On a more positive note, I’ve met some really nice people along the way and seen some spectacularly beautiful areas of the country. From the Hoh Rainforest on the Washington Coast to the emerald blue water of the mountain lakes in the North Cascades. Wide-open spaces in the Oregon desert with sagebrush as far as the eye can see and not much else. I’ve seen boiling mud pots and steam vents at Lassen Volcanic National Park and the geological phenomenon of Fort Rock and Hole-in-the-Ground. I’ve seen beautiful sunsets over lakes and a variety of both wildlife and farmed animals. I’ve seen many forests surround the thousands of miles of road from Oregon, Washington, Idaho, Montana, and California. Cole has been good company and we even celebrated his 11th birthday our first week on the road complete with gifts (treats), a hot dog cake, and a birthday hat. My Spotify playlist created with the input of friends and family has been a nice soundtrack to the scenery and it’s been fun to listen to whole albums for a change. I’m quickly becoming a pro at backing up my trailer, something that was giving me a lot of anxiety before I embarked upon this trip. The trailer is quite the talk of the town wherever I go. So many people have come up to me and asked about it and how I like it. It seems lots of people have considered getting one but ultimately decided they needed something bigger but lucky for us it’s the perfect size for me and Cole.

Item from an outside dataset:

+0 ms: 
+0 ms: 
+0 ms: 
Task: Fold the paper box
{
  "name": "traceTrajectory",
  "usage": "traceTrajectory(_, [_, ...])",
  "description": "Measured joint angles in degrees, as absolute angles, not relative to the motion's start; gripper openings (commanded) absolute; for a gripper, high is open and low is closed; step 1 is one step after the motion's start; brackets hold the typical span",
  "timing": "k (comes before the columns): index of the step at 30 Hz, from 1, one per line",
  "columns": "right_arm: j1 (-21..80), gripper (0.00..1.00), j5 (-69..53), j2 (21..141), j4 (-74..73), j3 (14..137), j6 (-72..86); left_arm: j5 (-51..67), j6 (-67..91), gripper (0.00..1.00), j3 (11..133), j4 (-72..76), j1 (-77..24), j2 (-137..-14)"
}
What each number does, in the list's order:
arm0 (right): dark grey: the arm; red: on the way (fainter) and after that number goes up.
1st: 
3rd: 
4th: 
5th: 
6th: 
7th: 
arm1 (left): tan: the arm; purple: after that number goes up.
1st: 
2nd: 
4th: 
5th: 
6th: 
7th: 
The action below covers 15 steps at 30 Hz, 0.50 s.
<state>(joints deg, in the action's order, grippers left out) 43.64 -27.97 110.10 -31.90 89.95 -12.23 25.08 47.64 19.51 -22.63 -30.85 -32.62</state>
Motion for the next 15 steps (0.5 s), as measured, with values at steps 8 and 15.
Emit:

The weather has mostly cooperated with my plans but due to a week of rain in the forecast, I had to cut Glacier, Grand Teton, and Yellowstone National Parks from the trip. I’ll have to be careful as I continue south to keep an eye on the forecasted high temperatures, anything above 85 or so is a no-go for Cole. Overall though, things are going well. Cole and I are healthy, I’m even getting a nice tan, something this Oregonian hasn’t gotten much of these past five years. My car and trailer are in good shape, and we haven’t hit any crossing animals on the road or been hit by any other cars. Tomorrow I head out to continue on the next segment of this journey with the lessons learned from this first part of the adventure. I’m looking forward to checking off a few bucket list places like Mono Lake, Yosemite National Park, and seeing the Sailing Stones in Death Valley among seeing old friends in Arizona and Colorado. All in all, I’m excited to see where the road takes us in the next weeks to come.